Dolayısıyla, noter işlemlerinde birden çok kişinin bir kağıda ayrı ayrı işler için imza atmaları halinde, her bir kişiden imza ettikleri kısım için ayrı ayrı noter harcı alınması gerekiyor. Ancak, noter harcına tabi aynı iş için birden çok kimsenin kağıtta imzasının bulunması halinde, imzaların birden fazla imza sayılması mümkün bulunmuyor. Adi ortaklık ve adi ortaklık benzeri teşekküllerin, ortaklığın yönetimi için temsilci atamamaları halinde, bütün ortaklar ortaklığı yönetme hakkına sahip bulunuyorlar.

Danıştay’ın YD kararı ne anlama geliyor?

Danıştay’ın bu YD kararı, adi ortaklık ortaklarının noter harcına tabi bir kağıda;

- Ayrı ayrı işler için imza atmaları halinde, her bir kişiden imza ettikleri kısım için ayrı ayrı noter harcı alınması,

- Aynı iş için imza atmaları halinde ise, imzaların birden fazla imza değil, tek bir imza sayılması ve buna göre tek bir noter harcı alınması

anlamına geliyor.

Maliye bu karara itiraz edebilir mi?

Evet, Maliye, kararın kendisine tebliğini izleyen günden itibaren 7 (yedi) gün içinde Danıştay Vergi Dava Daireleri Kurulu'nda bu karara karşı itirazda bulunabilir.

Peki, Maliye’nin bu itirazının kabul edilmesi mümkün mü?

Evet, her şey mümkün.

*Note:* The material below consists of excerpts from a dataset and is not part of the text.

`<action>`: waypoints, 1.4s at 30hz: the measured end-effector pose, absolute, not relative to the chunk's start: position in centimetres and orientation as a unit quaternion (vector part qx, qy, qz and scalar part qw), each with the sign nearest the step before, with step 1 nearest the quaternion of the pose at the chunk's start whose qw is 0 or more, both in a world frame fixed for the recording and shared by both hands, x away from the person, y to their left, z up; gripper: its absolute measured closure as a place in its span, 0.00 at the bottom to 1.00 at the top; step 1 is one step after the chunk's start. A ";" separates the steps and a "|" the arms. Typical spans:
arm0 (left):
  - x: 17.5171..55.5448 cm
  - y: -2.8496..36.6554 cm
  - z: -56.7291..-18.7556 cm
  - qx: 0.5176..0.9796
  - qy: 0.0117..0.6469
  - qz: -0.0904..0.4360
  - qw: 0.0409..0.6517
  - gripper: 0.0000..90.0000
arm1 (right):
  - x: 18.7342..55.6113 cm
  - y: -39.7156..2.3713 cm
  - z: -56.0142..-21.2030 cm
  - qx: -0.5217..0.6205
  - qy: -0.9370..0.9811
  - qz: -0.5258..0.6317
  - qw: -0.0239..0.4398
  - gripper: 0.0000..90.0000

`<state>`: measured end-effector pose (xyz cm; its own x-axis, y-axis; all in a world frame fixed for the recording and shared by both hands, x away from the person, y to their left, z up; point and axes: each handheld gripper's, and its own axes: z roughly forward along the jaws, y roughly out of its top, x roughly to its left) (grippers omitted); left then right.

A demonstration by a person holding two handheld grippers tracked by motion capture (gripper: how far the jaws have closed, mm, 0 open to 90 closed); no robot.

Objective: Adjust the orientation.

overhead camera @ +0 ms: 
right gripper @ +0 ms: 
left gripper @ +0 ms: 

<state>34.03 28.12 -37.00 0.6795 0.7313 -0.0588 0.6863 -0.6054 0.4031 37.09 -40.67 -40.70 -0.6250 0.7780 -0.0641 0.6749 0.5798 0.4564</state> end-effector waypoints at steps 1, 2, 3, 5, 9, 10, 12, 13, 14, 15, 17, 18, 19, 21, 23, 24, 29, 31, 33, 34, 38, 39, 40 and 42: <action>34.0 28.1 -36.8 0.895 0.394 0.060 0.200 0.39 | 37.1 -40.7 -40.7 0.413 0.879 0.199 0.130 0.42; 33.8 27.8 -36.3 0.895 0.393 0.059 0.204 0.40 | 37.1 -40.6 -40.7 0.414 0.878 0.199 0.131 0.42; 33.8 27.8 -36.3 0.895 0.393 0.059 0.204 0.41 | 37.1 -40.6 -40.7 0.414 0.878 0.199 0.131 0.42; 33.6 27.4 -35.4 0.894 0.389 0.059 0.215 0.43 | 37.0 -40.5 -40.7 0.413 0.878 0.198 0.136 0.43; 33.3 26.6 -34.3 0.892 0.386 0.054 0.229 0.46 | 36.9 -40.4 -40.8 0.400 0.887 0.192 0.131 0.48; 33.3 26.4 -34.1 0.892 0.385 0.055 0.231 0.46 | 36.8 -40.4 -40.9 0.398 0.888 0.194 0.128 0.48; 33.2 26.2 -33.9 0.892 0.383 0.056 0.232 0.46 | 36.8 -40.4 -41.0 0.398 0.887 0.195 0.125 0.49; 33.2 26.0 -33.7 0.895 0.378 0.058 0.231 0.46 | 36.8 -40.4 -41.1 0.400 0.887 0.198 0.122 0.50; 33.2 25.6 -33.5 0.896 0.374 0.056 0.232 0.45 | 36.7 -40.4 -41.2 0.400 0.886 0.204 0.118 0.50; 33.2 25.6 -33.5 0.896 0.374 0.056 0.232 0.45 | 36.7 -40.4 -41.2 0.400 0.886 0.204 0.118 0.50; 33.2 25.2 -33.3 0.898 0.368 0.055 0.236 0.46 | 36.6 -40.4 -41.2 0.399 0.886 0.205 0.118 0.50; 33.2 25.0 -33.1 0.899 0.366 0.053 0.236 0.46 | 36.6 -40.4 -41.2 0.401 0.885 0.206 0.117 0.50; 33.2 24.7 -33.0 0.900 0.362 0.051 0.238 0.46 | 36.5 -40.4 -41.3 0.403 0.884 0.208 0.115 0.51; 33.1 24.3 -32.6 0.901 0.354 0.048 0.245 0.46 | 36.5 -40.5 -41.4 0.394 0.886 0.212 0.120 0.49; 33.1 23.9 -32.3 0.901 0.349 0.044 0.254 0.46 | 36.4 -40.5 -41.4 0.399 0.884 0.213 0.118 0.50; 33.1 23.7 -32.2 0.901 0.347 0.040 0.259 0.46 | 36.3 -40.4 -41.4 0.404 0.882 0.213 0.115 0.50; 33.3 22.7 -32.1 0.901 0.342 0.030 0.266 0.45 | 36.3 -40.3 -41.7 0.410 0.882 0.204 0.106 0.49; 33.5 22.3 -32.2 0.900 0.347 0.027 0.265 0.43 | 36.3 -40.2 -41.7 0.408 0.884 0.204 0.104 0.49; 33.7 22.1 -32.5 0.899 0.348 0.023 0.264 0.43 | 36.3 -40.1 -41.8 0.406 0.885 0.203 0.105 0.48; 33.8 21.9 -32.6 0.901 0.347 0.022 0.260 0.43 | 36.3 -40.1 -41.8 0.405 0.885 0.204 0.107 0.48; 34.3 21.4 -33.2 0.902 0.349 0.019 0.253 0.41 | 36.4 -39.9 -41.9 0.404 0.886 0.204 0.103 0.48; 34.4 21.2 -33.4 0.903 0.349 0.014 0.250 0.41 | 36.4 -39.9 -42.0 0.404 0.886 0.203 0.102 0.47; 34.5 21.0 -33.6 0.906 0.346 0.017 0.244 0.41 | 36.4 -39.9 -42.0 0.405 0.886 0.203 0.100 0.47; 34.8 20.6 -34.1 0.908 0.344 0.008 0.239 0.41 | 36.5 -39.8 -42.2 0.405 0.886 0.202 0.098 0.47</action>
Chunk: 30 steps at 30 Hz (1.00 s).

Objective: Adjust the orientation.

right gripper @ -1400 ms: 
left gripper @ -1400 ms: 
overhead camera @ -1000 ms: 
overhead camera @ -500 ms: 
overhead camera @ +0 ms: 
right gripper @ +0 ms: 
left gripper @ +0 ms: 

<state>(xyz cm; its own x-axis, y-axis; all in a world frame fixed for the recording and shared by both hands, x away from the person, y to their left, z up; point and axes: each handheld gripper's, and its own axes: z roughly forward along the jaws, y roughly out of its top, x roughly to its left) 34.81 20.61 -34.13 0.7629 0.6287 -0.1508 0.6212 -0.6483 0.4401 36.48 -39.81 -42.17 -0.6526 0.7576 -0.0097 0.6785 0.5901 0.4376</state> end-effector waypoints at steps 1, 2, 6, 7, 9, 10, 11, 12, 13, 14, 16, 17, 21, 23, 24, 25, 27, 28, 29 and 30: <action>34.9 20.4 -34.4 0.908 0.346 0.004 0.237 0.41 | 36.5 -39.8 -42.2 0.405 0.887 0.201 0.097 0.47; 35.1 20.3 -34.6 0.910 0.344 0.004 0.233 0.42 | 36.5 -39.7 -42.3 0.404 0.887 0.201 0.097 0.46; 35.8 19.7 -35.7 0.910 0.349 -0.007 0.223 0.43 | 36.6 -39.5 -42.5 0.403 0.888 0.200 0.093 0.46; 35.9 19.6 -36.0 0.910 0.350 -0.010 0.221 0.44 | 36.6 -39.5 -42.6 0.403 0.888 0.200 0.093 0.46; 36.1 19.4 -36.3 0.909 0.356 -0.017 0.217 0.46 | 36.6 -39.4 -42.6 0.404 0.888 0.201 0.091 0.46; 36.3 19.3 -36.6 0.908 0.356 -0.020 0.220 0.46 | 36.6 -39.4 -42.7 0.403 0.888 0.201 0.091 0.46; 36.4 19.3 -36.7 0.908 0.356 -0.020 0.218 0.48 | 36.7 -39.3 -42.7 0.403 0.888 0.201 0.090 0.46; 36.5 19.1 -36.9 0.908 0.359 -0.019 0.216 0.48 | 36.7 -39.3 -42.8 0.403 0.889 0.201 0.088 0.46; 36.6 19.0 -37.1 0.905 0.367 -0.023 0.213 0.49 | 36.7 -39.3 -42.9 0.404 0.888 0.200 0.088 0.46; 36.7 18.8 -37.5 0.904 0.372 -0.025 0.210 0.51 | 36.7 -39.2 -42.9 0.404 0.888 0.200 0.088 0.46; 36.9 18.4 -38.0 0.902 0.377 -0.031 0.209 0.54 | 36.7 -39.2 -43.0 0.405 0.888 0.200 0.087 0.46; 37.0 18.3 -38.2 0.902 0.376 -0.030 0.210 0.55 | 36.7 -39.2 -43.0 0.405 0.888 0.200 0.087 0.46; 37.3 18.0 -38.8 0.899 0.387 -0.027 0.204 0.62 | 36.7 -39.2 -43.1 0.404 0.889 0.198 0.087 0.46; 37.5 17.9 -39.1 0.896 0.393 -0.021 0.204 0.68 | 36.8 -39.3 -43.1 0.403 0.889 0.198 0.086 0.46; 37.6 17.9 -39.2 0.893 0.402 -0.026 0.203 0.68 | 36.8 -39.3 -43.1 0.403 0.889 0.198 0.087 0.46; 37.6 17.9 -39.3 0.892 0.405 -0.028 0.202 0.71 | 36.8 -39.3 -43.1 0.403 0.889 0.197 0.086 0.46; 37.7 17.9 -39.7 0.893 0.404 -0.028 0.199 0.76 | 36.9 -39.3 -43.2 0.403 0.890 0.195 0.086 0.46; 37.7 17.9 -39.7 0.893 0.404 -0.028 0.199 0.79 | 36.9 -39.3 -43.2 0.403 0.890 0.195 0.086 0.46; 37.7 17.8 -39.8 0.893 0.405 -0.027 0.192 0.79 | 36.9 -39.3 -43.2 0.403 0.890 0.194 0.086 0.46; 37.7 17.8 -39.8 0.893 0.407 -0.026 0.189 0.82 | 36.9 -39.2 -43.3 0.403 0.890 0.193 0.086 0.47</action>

Ancak, kararda yer alan gerekçeler dikkate alındığında, Danıştay Vergi Dava Daireleri Kurulu'nun bu itirazı reddetme olasılığı çok daha yüksek görünüyor.

Dava süreci devam ediyor, gelişmeleri buradan duyuracağız

Dava süreci devam ediyor, bu dava ile ilgili son gelişmeleri buradan duyurmaya çalışacağız.